Monday, 26 November 2012

Note The Detail

At our writers’ circle meeting this month, our chairman ran a workshop called Showing the Detail. It was a look at how we can use detail to convey more information in our descriptions to the reader, whilst also trying to avoid using cliches. 

It doesn’t matter whether your write fiction or non-fiction - giving your reader a useful amount of detail is important. The reader needs sufficient information to understand and re-create the scene you are describing in their own imagination, however, they don’t need to be overwhelmed with detail that it stops the message behind your writing getting through.

In our workshop, we were given a series of bland sentences to rewrite in a more interesting and detailed way. Here are three that I had a go at:

The man had a bad smell. I rewrote this as: He needed air traffic control to co-ordinate the bluebottles in their stacking formation above his putrid, matted hair. 

Miranda was rich I rewrote as: Miranda stepped out of her Tuesday morning Porsche and realised it needed changing, for the tyres on this one were now dirty and it had lost that new-car freshness since driving it off the forecourt ten minutes ago.

And finally, instead of She cried I came up with: Once the first tear found her chin, others quickly followed to the lowest point of her face, gathering confidence as their numbers swelled, ready for the next leap.

Now, I’m not saying any of those are brilliant, but the extra information the reader has there gives them more to draw upon when recreating the scene in their own imagination.

Detail is useful for travel writing too. I recently marked a student assignment where they had written: We found an Italian parlour on the promenade, which sold the best ice-cream I’ve ever tasted

That’s interesting information, but with a bit more detail, it could prove so much more useful to a reader who might be going to the same destination. Think how much more practical the following is:

Look out for Fuscardi’s on the promenade near the pier, for the best Rum and Raisin ice cream you’ve ever tasted!

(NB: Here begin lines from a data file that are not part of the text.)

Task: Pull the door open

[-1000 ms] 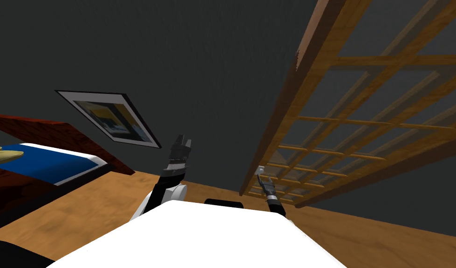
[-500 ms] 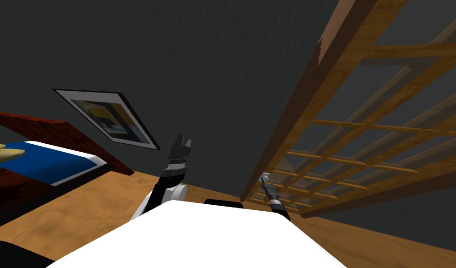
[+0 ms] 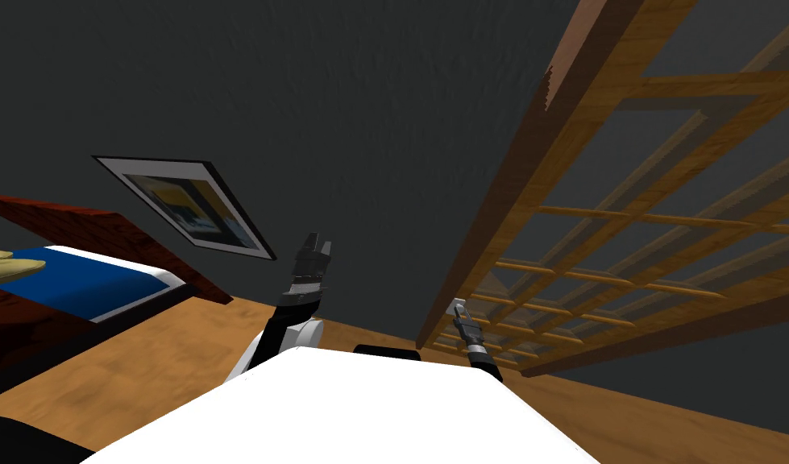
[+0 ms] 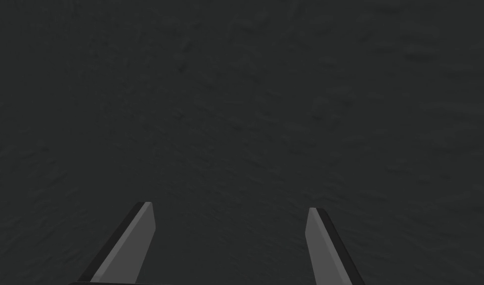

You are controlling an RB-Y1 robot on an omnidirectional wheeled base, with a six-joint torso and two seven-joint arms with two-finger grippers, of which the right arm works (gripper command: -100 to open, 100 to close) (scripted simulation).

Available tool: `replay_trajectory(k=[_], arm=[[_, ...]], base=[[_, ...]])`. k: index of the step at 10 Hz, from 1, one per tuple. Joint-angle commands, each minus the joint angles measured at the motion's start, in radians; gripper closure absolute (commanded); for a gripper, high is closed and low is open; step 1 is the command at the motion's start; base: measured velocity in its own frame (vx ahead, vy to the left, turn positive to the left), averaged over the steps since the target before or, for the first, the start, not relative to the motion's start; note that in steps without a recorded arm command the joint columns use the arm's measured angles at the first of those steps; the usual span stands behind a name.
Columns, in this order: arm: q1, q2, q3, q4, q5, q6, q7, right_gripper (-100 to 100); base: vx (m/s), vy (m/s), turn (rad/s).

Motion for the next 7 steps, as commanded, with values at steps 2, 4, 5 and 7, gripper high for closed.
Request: replay_trajectory(k=[2,4,5,7], arm=[[-0.002,-0.001,0.002,0.002,-0.008,0.001,-0.045,100],[-0.003,-0.001,0.004,0.003,-0.015,0.002,-0.079,100],[-0.004,-0.001,0.006,0.004,-0.02,0.003,-0.106,100],[-0.007,-0.002,0.009,0.006,-0.031,0.005,-0.159,100]], base=[[-0.02,-0.009,0.028],[-0.018,-0.01,0.026],[-0.025,-0.009,0.039],[-0.029,-0.015,0.049]])
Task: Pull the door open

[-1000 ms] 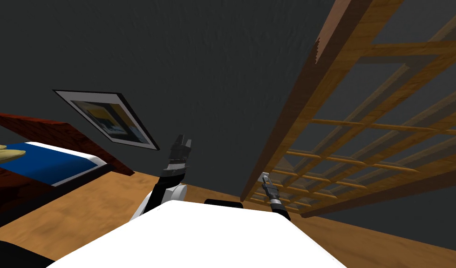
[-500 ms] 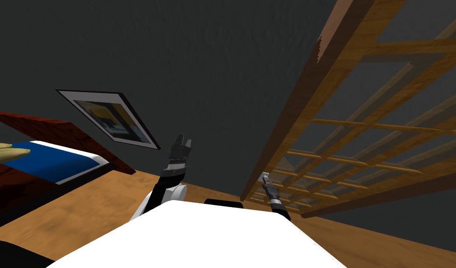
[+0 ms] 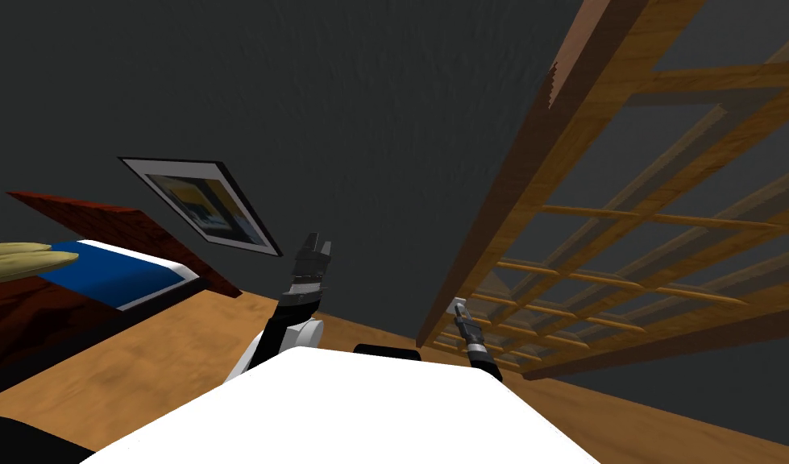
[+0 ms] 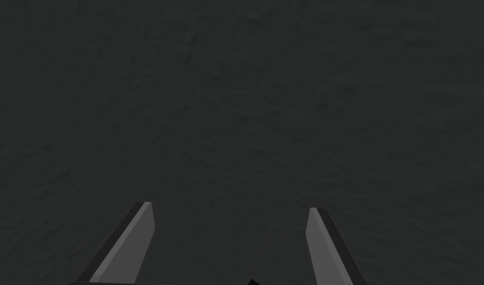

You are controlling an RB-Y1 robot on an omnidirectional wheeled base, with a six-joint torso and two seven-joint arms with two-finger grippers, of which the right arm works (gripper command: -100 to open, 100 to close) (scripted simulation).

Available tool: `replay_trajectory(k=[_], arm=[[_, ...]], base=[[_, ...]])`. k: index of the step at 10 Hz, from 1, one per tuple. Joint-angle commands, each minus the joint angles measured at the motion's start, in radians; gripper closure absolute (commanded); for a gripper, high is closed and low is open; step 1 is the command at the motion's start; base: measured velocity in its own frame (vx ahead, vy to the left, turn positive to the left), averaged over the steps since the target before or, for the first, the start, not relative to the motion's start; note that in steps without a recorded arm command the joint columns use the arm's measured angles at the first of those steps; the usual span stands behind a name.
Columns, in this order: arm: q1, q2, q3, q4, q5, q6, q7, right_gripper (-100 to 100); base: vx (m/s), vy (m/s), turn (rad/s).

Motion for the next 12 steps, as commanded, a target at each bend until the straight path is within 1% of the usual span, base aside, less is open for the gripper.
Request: replay_trajectory(k=[1,3,4,6,7,9,10,11,12], arm=[[-0.002,0.001,0.003,0.003,-0.009,0.001,-0.048,100],[-0.005,0.0,0.008,0.006,-0.023,0.003,-0.104,100],[-0.005,0.0,0.008,0.006,-0.023,0.003,-0.115,100],[-0.008,-0.001,0.012,0.008,-0.038,0.006,-0.177,100],[-0.008,-0.001,0.012,0.008,-0.038,0.006,-0.185,100],[-0.012,-0.002,0.017,0.012,-0.055,0.008,-0.247,100],[-0.012,-0.002,0.017,0.012,-0.055,0.008,-0.259,100],[-0.014,-0.003,0.02,0.013,-0.064,0.01,-0.295,100],[-0.014,-0.003,0.02,0.013,-0.064,0.01,-0.298,100]], base=[[-0.035,-0.016,0.047],[-0.035,-0.015,0.053],[-0.026,-0.015,0.023],[-0.03,-0.015,0.047],[-0.029,-0.014,0.03],[-0.035,-0.012,0.055],[-0.03,-0.014,0.027],[-0.027,-0.01,0.044],[-0.022,-0.011,0.023]])
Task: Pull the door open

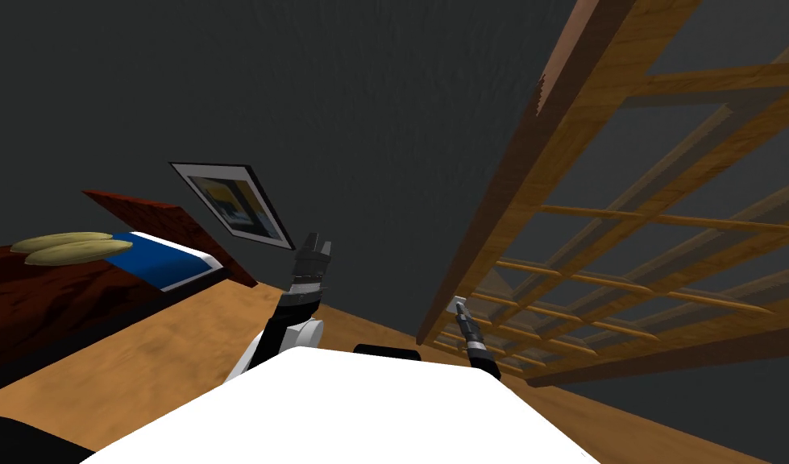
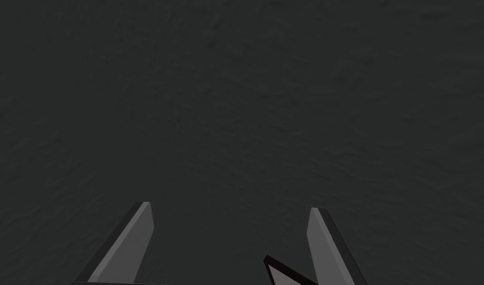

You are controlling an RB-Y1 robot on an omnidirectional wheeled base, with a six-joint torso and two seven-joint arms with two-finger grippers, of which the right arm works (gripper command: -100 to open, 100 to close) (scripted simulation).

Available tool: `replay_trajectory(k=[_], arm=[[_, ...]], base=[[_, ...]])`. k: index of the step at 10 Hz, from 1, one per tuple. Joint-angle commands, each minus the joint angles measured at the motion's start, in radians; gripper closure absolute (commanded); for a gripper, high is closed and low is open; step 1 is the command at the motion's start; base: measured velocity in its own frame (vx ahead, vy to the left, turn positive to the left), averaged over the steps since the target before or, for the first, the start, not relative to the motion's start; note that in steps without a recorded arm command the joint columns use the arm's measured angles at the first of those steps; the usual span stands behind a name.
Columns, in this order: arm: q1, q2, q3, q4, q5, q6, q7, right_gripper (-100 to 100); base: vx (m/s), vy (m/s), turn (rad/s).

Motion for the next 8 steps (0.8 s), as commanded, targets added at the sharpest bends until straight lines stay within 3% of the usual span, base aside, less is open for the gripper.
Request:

Not only does the reader now know the name of the ice cream vendor, but they also have a better clue as to where to find it and  that the Rum and Raisin flavour tasted good!

Next time you sit in a cafe, or somewhere busy, and people watch, make a better note of the detail. It could make your writing more interesting.

Good luck.


  1. Loved the examples you gave Simon. And I'm sure I know that ice-cream parlour...

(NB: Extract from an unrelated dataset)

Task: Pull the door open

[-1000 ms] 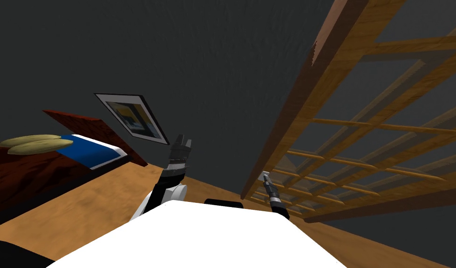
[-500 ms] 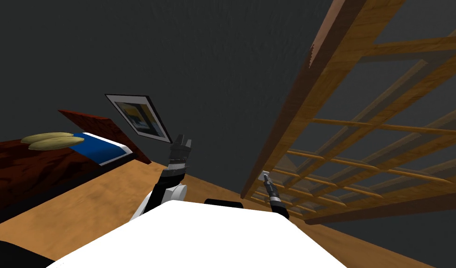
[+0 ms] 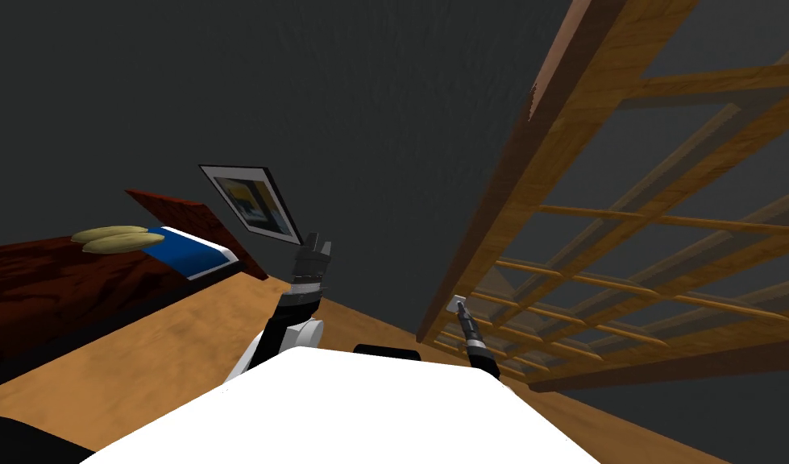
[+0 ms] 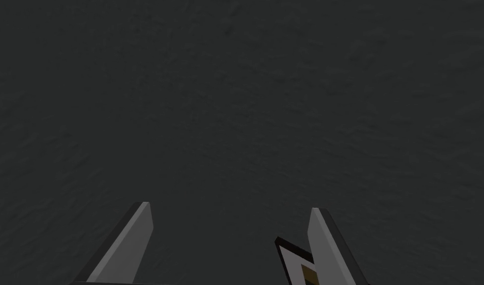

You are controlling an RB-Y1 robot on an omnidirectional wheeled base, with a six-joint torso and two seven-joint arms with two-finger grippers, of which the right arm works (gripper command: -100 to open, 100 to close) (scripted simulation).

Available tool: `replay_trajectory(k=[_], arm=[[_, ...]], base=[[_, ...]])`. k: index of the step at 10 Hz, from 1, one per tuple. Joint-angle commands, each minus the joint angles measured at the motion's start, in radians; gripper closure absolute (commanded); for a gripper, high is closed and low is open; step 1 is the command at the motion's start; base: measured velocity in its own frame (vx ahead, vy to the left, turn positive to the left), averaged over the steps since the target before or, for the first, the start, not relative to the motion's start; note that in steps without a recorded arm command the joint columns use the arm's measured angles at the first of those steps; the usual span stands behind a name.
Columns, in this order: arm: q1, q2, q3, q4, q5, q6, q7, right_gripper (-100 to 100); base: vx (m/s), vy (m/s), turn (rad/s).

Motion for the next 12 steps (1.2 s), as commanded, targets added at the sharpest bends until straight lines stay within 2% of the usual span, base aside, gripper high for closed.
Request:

  2. A few interesting details can make all the difference.

  3. Great point. Just those little bits and pieces added in can be the difference between someone keeping reading or putting the book/mag down.

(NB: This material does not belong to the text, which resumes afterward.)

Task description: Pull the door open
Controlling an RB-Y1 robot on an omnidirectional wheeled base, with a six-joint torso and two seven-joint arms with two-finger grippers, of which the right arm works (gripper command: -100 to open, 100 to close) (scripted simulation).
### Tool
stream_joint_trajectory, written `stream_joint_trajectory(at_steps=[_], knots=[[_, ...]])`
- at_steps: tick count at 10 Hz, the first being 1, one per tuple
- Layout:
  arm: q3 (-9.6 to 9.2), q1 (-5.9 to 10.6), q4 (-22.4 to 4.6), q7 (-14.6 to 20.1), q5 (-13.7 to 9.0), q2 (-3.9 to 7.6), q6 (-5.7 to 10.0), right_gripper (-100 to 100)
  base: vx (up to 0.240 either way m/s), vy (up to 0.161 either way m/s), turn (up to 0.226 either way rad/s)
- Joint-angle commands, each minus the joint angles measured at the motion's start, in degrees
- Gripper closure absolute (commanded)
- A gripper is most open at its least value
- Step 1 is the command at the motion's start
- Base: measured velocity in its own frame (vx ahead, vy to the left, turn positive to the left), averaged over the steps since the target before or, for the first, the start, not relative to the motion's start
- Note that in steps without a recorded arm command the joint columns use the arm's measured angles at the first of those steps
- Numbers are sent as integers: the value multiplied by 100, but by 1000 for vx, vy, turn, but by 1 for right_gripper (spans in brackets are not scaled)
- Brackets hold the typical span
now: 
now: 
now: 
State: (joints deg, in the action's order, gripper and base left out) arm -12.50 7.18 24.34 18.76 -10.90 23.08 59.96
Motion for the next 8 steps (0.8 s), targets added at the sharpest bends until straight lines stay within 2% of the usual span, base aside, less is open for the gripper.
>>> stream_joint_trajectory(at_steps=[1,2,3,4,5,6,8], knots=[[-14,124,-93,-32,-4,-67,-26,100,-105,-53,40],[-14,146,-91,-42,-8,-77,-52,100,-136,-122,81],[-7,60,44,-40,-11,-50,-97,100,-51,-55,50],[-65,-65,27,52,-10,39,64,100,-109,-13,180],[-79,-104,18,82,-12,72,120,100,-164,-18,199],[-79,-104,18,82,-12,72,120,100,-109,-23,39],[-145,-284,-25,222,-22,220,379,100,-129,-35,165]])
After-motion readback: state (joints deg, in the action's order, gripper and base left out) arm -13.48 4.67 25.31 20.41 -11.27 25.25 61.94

  4. I think 'show don't tell' can apply equally well in non-fiction, but not when it's done too often. Maybe a bit of description of the kids faces when eating that ice-cream could have conveyed, in a more original way, how good it was, for example. (Providing there's no *real* rum in a rum'n'raisin ... :)) I get a lot of 'best I've ever seen / visited / tasted' type comments from students trying to write about how much they liked something, so it's always worth trying something different and, like you say, noticing the details can enable you to experiment and do so.